**Task description**
Reproduce the records word for word, leaving out any pictures they hold.
▼
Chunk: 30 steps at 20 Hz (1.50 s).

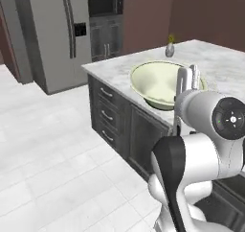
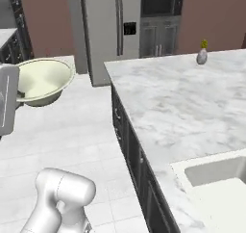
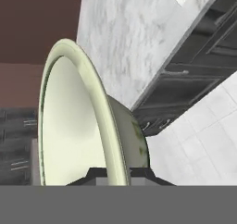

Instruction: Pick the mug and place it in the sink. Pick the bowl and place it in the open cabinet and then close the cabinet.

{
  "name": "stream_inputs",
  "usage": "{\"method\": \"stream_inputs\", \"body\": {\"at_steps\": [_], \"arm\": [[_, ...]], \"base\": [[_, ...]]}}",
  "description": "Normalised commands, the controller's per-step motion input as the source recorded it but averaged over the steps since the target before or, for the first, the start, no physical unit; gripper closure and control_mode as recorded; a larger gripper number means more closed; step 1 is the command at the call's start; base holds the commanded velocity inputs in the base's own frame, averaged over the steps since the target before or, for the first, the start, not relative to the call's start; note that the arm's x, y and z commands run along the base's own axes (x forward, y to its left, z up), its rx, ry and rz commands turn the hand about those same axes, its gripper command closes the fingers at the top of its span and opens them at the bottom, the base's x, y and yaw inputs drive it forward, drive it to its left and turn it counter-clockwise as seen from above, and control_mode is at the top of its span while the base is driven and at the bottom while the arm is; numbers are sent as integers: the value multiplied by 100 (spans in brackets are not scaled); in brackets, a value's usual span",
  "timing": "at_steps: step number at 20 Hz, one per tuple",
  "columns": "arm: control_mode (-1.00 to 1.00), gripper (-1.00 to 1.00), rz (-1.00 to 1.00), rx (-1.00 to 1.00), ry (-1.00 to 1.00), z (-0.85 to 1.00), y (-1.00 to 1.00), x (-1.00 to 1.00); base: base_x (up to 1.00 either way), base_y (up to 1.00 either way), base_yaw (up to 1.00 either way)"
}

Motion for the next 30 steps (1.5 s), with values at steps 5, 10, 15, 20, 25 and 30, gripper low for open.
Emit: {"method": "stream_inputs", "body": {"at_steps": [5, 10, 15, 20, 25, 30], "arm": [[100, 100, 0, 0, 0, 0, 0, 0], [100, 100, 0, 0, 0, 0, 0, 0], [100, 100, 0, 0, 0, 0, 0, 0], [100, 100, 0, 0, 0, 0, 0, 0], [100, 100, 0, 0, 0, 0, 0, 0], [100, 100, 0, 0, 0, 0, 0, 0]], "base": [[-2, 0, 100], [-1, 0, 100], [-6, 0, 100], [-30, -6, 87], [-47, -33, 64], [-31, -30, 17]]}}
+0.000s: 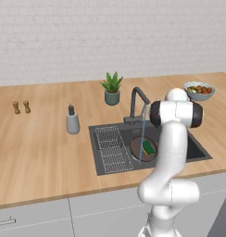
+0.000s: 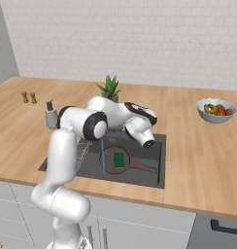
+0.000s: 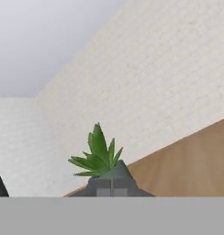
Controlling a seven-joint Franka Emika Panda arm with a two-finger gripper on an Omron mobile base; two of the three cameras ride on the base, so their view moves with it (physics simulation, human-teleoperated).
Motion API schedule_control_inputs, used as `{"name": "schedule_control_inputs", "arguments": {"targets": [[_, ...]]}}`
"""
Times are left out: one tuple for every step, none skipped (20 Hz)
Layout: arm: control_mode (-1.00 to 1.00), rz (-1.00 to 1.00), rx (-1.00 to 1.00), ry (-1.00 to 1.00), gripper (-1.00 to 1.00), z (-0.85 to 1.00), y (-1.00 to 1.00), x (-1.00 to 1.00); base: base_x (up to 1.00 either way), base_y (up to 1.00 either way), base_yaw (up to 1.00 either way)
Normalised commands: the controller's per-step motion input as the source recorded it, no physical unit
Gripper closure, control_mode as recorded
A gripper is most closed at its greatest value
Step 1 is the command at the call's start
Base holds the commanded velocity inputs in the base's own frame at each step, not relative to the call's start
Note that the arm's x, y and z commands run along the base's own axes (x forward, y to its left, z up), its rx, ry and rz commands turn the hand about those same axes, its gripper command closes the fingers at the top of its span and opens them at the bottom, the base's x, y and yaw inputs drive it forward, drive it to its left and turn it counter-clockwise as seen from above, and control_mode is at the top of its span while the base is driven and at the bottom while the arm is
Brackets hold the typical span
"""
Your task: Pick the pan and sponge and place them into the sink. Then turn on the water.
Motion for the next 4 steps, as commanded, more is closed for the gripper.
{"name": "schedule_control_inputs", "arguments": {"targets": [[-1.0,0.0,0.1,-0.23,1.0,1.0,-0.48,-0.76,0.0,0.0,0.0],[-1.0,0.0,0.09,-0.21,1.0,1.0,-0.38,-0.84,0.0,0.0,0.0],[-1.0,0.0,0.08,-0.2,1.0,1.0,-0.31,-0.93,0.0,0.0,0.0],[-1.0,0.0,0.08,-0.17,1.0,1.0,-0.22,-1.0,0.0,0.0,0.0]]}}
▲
**Completed task**
Chunk: 30 steps at 20 Hz (1.50 s).


Instruction: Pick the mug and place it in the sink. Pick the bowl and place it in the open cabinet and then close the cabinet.

{
  "name": "stream_inputs",
  "usage": "{\"method\": \"stream_inputs\", \"body\": {\"at_steps\": [_], \"arm\": [[_, ...]], \"base\": [[_, ...]]}}",
  "description": "Normalised commands, the controller's per-step motion input as the source recorded it but averaged over the steps since the target before or, for the first, the start, no physical unit; gripper closure and control_mode as recorded; a larger gripper number means more closed; step 1 is the command at the call's start; base holds the commanded velocity inputs in the base's own frame, averaged over the steps since the target before or, for the first, the start, not relative to the call's start; note that the arm's x, y and z commands run along the base's own axes (x forward, y to its left, z up), its rx, ry and rz commands turn the hand about those same axes, its gripper command closes the fingers at the top of its span and opens them at the bottom, the base's x, y and yaw inputs drive it forward, drive it to its left and turn it counter-clockwise as seen from above, and control_mode is at the top of its span while the base is driven and at the bottom while the arm is; numbers are sent as integers: the value multiplied by 100 (spans in brackets are not scaled); in brackets, a value's usual span",
  "timing": "at_steps: step number at 20 Hz, one per tuple",
  "columns": "arm: control_mode (-1.00 to 1.00), gripper (-1.00 to 1.00), rz (-1.00 to 1.00), rx (-1.00 to 1.00), ry (-1.00 to 1.00), z (-0.85 to 1.00), y (-1.00 to 1.00), x (-1.00 to 1.00); base: base_x (up to 1.00 either way), base_y (up to 1.00 either way), base_yaw (up to 1.00 either way)"
}

Motion for the next 30 steps (1.5 s), with values at steps 5, 10, 15, 20, 25 and 30, gripper low for open.
Emit: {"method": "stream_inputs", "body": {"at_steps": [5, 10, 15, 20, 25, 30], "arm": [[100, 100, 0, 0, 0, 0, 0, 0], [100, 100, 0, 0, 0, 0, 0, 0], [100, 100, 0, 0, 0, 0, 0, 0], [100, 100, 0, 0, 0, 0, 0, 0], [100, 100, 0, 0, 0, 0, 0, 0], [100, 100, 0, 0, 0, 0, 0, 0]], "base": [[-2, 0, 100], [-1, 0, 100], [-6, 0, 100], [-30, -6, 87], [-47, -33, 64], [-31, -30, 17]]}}
+0.000s: 
+0.000s: 
+0.000s: 
Controlling a seven-joint Franka Emika Panda arm with a two-finger gripper on an Omron mobile base; two of the three cameras ride on the base, so their view moves with it (physics simulation, human-teleoperated).
Motion API schedule_control_inputs, used as `{"name": "schedule_control_inputs", "arguments": {"targets": [[_, ...]]}}`
"""
Times are left out: one tuple for every step, none skipped (20 Hz)
Layout: arm: control_mode (-1.00 to 1.00), rz (-1.00 to 1.00), rx (-1.00 to 1.00), ry (-1.00 to 1.00), gripper (-1.00 to 1.00), z (-0.85 to 1.00), y (-1.00 to 1.00), x (-1.00 to 1.00); base: base_x (up to 1.00 either way), base_y (up to 1.00 either way), base_yaw (up to 1.00 either way)
Normalised commands: the controller's per-step motion input as the source recorded it, no physical unit
Gripper closure, control_mode as recorded
A gripper is most closed at its greatest value
Step 1 is the command at the call's start
Base holds the commanded velocity inputs in the base's own frame at each step, not relative to the call's start
Note that the arm's x, y and z commands run along the base's own axes (x forward, y to its left, z up), its rx, ry and rz commands turn the hand about those same axes, its gripper command closes the fingers at the top of its span and opens them at the bottom, the base's x, y and yaw inputs drive it forward, drive it to its left and turn it counter-clockwise as seen from above, and control_mode is at the top of its span while the base is driven and at the bottom while the arm is
Brackets hold the typical span
"""
Your task: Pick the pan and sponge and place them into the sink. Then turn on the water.
Motion for the next 4 steps, as commanded, more is closed for the gripper.
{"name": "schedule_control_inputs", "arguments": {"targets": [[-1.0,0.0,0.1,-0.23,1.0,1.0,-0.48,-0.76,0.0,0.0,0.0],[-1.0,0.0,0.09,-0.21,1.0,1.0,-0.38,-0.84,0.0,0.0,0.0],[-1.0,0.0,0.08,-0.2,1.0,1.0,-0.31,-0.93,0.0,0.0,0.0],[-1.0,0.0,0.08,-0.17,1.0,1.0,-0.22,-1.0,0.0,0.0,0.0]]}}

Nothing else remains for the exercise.